= PROBLEM TO SOLVE =
Starting at the line that holds "Draw the outline of every instance of the red" and stopping at the line that holds "Visual grounding on", restate the records below word for word, with both of those lines included.

= RECORD EXTRACTS =

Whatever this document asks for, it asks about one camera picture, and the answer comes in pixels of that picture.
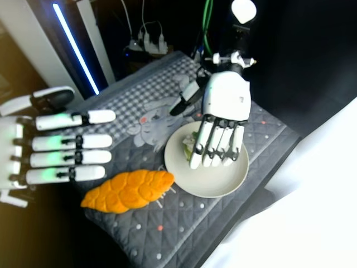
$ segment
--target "white robotic hand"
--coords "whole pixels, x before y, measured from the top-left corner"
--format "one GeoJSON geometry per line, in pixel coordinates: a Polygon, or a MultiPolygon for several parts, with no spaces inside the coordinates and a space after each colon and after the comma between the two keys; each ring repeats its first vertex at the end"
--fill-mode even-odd
{"type": "Polygon", "coordinates": [[[243,143],[244,125],[250,114],[249,82],[239,73],[224,71],[210,78],[203,97],[203,119],[190,168],[228,166],[237,160],[243,143]]]}
{"type": "Polygon", "coordinates": [[[27,202],[9,196],[9,190],[30,184],[62,183],[101,179],[112,155],[102,148],[112,144],[106,134],[42,136],[42,131],[107,123],[115,120],[110,110],[83,113],[58,113],[38,116],[7,116],[35,106],[44,112],[55,111],[73,98],[69,87],[57,87],[12,99],[0,106],[0,202],[20,207],[27,202]]]}

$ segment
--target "green cable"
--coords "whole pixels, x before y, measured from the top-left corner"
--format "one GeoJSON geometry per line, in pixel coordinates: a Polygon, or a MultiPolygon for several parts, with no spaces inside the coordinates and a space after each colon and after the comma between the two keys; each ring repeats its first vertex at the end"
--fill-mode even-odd
{"type": "Polygon", "coordinates": [[[205,3],[205,9],[204,9],[204,14],[203,14],[203,21],[202,21],[202,31],[203,31],[203,34],[204,34],[204,44],[205,44],[205,47],[207,49],[207,52],[212,55],[212,50],[208,44],[208,40],[207,40],[207,29],[209,27],[209,23],[210,23],[210,20],[211,20],[211,15],[212,15],[212,10],[213,10],[213,0],[206,0],[206,3],[205,3]]]}

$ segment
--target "plush croissant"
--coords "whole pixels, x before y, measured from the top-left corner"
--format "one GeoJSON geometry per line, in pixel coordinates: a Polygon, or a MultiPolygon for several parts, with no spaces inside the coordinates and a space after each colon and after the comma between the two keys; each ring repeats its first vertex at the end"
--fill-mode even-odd
{"type": "Polygon", "coordinates": [[[167,171],[136,170],[121,173],[86,193],[81,207],[107,213],[124,213],[157,200],[173,184],[167,171]]]}

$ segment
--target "plate rim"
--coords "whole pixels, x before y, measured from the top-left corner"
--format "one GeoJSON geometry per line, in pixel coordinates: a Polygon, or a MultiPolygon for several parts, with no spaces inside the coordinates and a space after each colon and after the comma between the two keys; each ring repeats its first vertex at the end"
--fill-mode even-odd
{"type": "MultiPolygon", "coordinates": [[[[182,129],[182,128],[184,128],[184,127],[187,127],[188,125],[195,125],[195,124],[198,124],[198,123],[201,124],[200,121],[195,121],[195,122],[191,122],[191,123],[188,123],[188,124],[185,124],[185,125],[181,126],[181,127],[178,128],[178,129],[170,136],[170,138],[167,140],[166,146],[165,146],[165,151],[164,151],[164,156],[163,156],[166,169],[167,169],[167,166],[166,166],[166,154],[168,154],[168,153],[167,153],[167,144],[169,143],[169,141],[172,139],[172,137],[174,136],[174,134],[175,134],[177,131],[179,131],[180,129],[182,129]]],[[[231,190],[231,191],[229,191],[229,192],[227,192],[227,193],[225,193],[225,194],[207,197],[207,196],[204,196],[204,195],[195,194],[195,193],[192,193],[192,192],[190,192],[190,191],[185,190],[183,187],[181,187],[181,186],[179,185],[179,183],[176,182],[176,180],[174,181],[174,183],[176,183],[177,186],[180,187],[180,188],[181,188],[182,190],[184,190],[185,192],[187,192],[187,193],[189,193],[189,194],[192,194],[192,195],[194,195],[194,196],[196,196],[196,197],[201,197],[201,198],[220,198],[220,197],[224,197],[224,196],[226,196],[226,195],[229,195],[229,194],[233,193],[234,191],[236,191],[236,190],[244,183],[244,181],[246,180],[246,178],[247,178],[247,176],[248,176],[248,172],[249,172],[250,162],[249,162],[248,151],[247,151],[247,148],[245,147],[245,144],[242,143],[242,145],[243,145],[243,146],[242,146],[242,149],[241,149],[241,153],[242,153],[242,150],[244,150],[245,155],[246,155],[246,157],[247,157],[247,163],[248,163],[248,165],[247,165],[247,170],[245,171],[245,174],[244,174],[244,177],[243,177],[242,181],[241,181],[241,182],[238,184],[238,186],[235,187],[233,190],[231,190]]]]}

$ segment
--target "gray quilted tablecloth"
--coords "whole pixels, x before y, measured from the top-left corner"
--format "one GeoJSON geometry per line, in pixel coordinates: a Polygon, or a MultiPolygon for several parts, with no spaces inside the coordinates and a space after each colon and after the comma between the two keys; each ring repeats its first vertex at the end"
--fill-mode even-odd
{"type": "MultiPolygon", "coordinates": [[[[113,159],[105,165],[107,178],[137,169],[164,169],[163,149],[180,126],[200,120],[200,104],[177,117],[168,115],[169,105],[180,89],[176,74],[195,77],[197,65],[180,52],[149,64],[139,72],[111,85],[98,97],[78,107],[112,109],[117,119],[109,124],[68,130],[75,133],[109,133],[113,159]]],[[[150,203],[116,215],[86,209],[86,216],[108,232],[135,267],[195,267],[224,237],[239,218],[240,208],[264,180],[272,175],[298,135],[254,102],[245,129],[250,168],[243,185],[217,199],[195,197],[176,184],[160,199],[162,208],[150,203]]],[[[77,183],[84,194],[105,179],[77,183]]]]}

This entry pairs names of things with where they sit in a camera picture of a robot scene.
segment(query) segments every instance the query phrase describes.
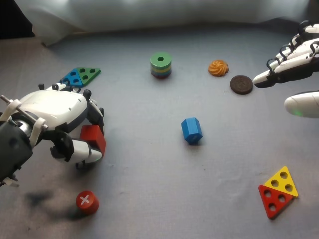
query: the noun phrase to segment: yellow triangle
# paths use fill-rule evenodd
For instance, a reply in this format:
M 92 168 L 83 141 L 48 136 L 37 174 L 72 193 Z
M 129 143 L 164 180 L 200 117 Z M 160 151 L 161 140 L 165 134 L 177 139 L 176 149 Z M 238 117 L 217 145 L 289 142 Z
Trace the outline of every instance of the yellow triangle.
M 265 183 L 265 186 L 298 197 L 295 184 L 286 166 L 272 176 Z

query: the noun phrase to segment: white plastic sheet
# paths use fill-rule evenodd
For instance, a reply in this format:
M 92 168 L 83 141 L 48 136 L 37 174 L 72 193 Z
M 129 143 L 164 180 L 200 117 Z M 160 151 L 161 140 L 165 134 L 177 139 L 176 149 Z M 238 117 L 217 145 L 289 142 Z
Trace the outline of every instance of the white plastic sheet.
M 101 32 L 196 22 L 301 21 L 309 0 L 16 0 L 49 45 L 75 32 Z

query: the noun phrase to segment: metal rod
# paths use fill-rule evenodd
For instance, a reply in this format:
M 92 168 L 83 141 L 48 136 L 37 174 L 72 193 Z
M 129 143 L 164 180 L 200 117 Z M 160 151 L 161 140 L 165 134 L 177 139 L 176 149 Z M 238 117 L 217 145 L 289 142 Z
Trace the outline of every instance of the metal rod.
M 0 96 L 0 99 L 2 99 L 2 100 L 3 100 L 4 102 L 6 102 L 7 104 L 10 103 L 10 100 L 9 100 L 7 97 L 5 97 L 4 95 L 1 95 L 1 96 Z M 33 118 L 31 115 L 29 115 L 27 112 L 25 112 L 24 110 L 20 109 L 20 107 L 17 107 L 16 110 L 17 110 L 18 112 L 20 112 L 21 114 L 23 114 L 25 117 L 27 117 L 33 124 L 35 124 L 36 119 Z M 47 130 L 47 129 L 48 129 L 48 126 L 44 124 L 44 125 L 42 126 L 42 130 Z

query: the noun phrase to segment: gray tablecloth
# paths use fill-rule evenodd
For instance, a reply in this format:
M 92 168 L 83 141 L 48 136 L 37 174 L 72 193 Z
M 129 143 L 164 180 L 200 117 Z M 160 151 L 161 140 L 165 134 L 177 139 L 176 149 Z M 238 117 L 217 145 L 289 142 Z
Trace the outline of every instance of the gray tablecloth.
M 74 67 L 101 68 L 87 88 L 105 110 L 107 140 L 88 171 L 55 161 L 51 142 L 38 145 L 17 172 L 20 187 L 0 188 L 0 238 L 317 239 L 319 121 L 292 116 L 283 103 L 317 90 L 318 74 L 246 96 L 229 87 L 235 75 L 267 70 L 293 35 L 222 25 L 74 36 L 50 48 L 36 38 L 0 41 L 0 93 L 12 99 Z M 163 81 L 150 74 L 156 51 L 173 58 Z M 208 73 L 214 59 L 228 62 L 225 77 Z M 200 121 L 199 146 L 183 139 L 188 117 Z M 258 186 L 283 166 L 300 198 L 270 221 Z M 86 218 L 75 207 L 84 190 L 100 201 Z

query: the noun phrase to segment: robotic hand
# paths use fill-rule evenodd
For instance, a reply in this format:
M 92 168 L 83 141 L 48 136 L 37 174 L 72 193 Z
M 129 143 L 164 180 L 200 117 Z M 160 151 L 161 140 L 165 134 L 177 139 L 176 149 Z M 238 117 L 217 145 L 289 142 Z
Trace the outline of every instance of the robotic hand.
M 269 71 L 256 76 L 253 83 L 258 88 L 276 83 L 307 78 L 319 71 L 319 24 L 303 21 L 288 45 L 267 61 Z M 286 110 L 297 116 L 319 118 L 319 91 L 302 92 L 285 100 Z
M 83 95 L 66 84 L 57 83 L 32 92 L 21 100 L 0 99 L 7 108 L 0 113 L 0 186 L 18 186 L 14 172 L 32 156 L 41 140 L 51 140 L 51 155 L 63 162 L 91 163 L 102 158 L 95 143 L 71 138 L 68 133 L 87 118 L 103 132 L 104 110 L 97 108 L 91 91 Z

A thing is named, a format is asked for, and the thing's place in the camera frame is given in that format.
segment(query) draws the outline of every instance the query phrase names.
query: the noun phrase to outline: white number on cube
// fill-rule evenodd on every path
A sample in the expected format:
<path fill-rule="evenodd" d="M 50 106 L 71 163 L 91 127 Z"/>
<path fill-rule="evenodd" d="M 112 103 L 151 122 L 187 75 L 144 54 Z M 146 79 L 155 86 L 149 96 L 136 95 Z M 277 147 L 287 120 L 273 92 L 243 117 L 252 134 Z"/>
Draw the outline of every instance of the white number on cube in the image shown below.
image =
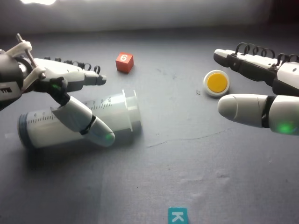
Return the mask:
<path fill-rule="evenodd" d="M 122 55 L 121 56 L 121 61 L 126 61 L 127 57 L 128 57 L 128 55 Z"/>

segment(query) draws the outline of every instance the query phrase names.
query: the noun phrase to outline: round button
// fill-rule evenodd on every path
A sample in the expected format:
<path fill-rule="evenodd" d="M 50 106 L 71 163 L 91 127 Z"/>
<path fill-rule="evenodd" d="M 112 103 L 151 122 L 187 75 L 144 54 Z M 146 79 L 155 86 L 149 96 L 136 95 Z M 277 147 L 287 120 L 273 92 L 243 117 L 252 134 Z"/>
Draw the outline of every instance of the round button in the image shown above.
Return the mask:
<path fill-rule="evenodd" d="M 213 70 L 204 78 L 204 87 L 211 96 L 223 96 L 229 89 L 228 75 L 220 70 Z"/>

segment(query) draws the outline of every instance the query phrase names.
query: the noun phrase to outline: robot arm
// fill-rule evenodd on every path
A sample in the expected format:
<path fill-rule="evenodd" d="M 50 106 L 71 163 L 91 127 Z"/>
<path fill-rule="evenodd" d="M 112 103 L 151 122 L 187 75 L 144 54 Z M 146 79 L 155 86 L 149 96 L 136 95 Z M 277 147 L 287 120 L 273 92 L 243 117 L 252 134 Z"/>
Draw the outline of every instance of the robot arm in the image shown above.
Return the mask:
<path fill-rule="evenodd" d="M 81 90 L 84 85 L 103 85 L 106 77 L 74 65 L 34 59 L 30 54 L 31 44 L 20 35 L 17 39 L 18 45 L 0 54 L 0 110 L 20 98 L 22 93 L 46 92 L 60 104 L 51 110 L 62 124 L 98 145 L 112 145 L 115 139 L 112 130 L 67 93 Z M 28 59 L 17 57 L 23 52 Z"/>
<path fill-rule="evenodd" d="M 265 81 L 278 96 L 231 94 L 218 102 L 219 113 L 234 122 L 270 128 L 281 134 L 299 135 L 299 60 L 281 61 L 258 55 L 218 49 L 214 59 L 254 81 Z"/>

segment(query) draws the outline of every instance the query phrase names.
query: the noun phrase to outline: large plastic syringe
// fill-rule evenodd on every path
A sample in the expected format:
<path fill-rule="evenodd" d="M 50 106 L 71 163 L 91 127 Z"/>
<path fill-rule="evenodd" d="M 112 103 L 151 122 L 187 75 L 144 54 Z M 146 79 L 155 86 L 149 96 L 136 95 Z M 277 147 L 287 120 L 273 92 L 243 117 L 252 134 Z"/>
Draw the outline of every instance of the large plastic syringe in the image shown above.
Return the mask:
<path fill-rule="evenodd" d="M 141 124 L 135 91 L 130 97 L 126 97 L 123 90 L 120 94 L 83 103 L 113 132 L 124 129 L 133 131 L 135 123 Z M 18 133 L 26 148 L 48 147 L 83 138 L 80 133 L 64 126 L 50 109 L 22 114 L 18 121 Z"/>

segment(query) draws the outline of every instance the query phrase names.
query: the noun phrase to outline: red cube
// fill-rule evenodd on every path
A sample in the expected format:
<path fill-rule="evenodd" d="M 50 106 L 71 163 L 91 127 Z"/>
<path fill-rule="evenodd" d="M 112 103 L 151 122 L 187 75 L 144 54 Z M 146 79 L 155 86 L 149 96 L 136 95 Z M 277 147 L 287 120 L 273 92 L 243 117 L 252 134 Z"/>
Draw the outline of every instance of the red cube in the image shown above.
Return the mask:
<path fill-rule="evenodd" d="M 134 65 L 133 55 L 128 53 L 120 53 L 115 62 L 118 71 L 129 73 Z"/>

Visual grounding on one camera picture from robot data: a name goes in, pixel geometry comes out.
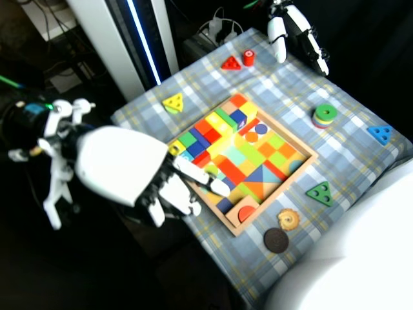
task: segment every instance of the orange circle block
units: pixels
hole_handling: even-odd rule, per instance
[[[248,142],[253,143],[253,142],[258,141],[258,135],[257,135],[256,132],[250,131],[250,132],[247,132],[247,134],[245,135],[245,139],[246,139]]]
[[[253,212],[255,211],[254,207],[246,205],[238,211],[238,220],[242,223],[245,221]]]

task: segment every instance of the triangle toy with holes
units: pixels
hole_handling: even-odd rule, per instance
[[[327,181],[320,183],[313,189],[310,189],[308,192],[305,193],[308,197],[317,200],[325,204],[327,207],[331,207],[333,205],[333,199],[331,198],[330,193],[330,185]]]
[[[182,93],[178,92],[176,95],[170,96],[162,101],[162,104],[165,107],[168,107],[172,110],[182,112],[183,111],[183,96]]]
[[[371,134],[377,141],[382,145],[386,145],[390,141],[390,136],[392,135],[391,126],[373,126],[367,129],[368,133]]]
[[[221,66],[225,70],[241,70],[241,65],[234,56],[230,56]]]

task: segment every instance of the dark brown round cookie
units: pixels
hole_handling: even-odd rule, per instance
[[[288,236],[280,228],[271,228],[264,234],[264,244],[273,253],[282,253],[288,247]]]

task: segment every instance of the tablecloth
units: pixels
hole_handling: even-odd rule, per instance
[[[220,68],[231,55],[241,62],[248,48],[256,53],[253,67],[235,71]],[[178,92],[183,93],[184,111],[169,114],[161,102]],[[390,143],[382,146],[367,132],[369,126],[387,125],[382,119],[296,58],[289,56],[285,63],[277,64],[267,37],[253,28],[131,101],[116,111],[112,120],[168,142],[236,92],[252,98],[319,153],[315,164],[237,238],[206,206],[198,217],[185,218],[247,305],[256,307],[259,297],[383,171],[397,160],[413,156],[413,146],[395,130]],[[322,103],[338,111],[326,130],[311,123],[312,111]],[[325,180],[330,183],[332,207],[305,195]],[[264,246],[263,235],[269,228],[279,227],[276,216],[284,208],[296,210],[301,222],[287,233],[288,249],[274,254]]]

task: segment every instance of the light strip
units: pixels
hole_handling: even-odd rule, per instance
[[[139,21],[139,18],[138,18],[138,16],[137,16],[137,12],[136,12],[136,8],[135,8],[135,5],[134,5],[134,2],[133,2],[133,0],[127,0],[127,1],[128,1],[129,10],[130,10],[130,12],[132,13],[132,17],[134,18],[134,22],[135,22],[135,26],[136,26],[137,32],[139,33],[139,37],[141,38],[143,48],[145,49],[146,56],[147,56],[147,58],[148,58],[148,60],[149,60],[150,67],[152,68],[152,72],[154,73],[154,77],[155,77],[156,83],[157,83],[158,85],[160,85],[160,84],[161,84],[161,80],[159,79],[159,76],[158,76],[158,74],[157,74],[157,70],[156,70],[156,67],[155,67],[155,63],[154,63],[154,60],[152,59],[152,55],[151,55],[151,53],[150,53],[148,43],[146,42],[146,37],[145,37],[145,35],[144,35],[144,33],[143,33],[143,29],[142,29],[142,26],[141,26],[141,22]]]

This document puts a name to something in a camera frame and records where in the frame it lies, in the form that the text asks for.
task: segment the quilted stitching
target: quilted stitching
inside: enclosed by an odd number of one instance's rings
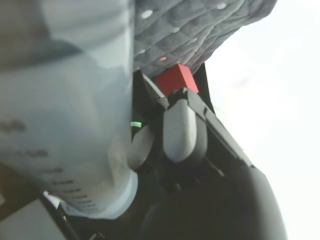
[[[152,78],[181,62],[194,73],[239,28],[266,17],[276,1],[135,0],[134,67]],[[143,19],[147,10],[153,14]]]

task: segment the quilted fabric
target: quilted fabric
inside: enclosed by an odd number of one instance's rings
[[[154,77],[177,63],[194,73],[277,0],[135,0],[134,68]]]

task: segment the gray quilted cushion
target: gray quilted cushion
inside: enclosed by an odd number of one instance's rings
[[[176,63],[194,73],[244,25],[277,0],[135,0],[134,68],[154,77]]]

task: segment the white background
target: white background
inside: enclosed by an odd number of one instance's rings
[[[278,0],[206,71],[216,114],[266,174],[288,239],[320,240],[320,1]]]

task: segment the white dot
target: white dot
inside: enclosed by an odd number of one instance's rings
[[[144,11],[143,13],[141,13],[141,18],[142,19],[147,19],[149,18],[152,14],[154,13],[154,11],[152,11],[151,9]]]
[[[146,52],[145,49],[141,49],[140,51],[138,51],[138,54],[144,54]]]
[[[193,39],[190,40],[190,43],[194,43],[194,42],[196,42],[197,40],[198,40],[198,38],[195,37],[195,38],[193,38]]]
[[[227,4],[225,2],[222,2],[222,3],[219,3],[217,6],[216,6],[216,9],[219,9],[219,10],[222,10],[222,9],[225,9],[227,6]]]
[[[177,33],[177,32],[179,32],[179,30],[180,30],[180,27],[174,27],[174,28],[172,29],[172,32],[173,32],[173,33]]]

= FINISHED EXERCISE =
Draw the outline of every instance of the red cube in the image shown above.
Return the mask:
<path fill-rule="evenodd" d="M 134 65 L 133 55 L 128 53 L 120 53 L 115 62 L 118 71 L 129 73 Z"/>

Visual grounding on one camera picture from robot data: a name goes in, pixel geometry comes out.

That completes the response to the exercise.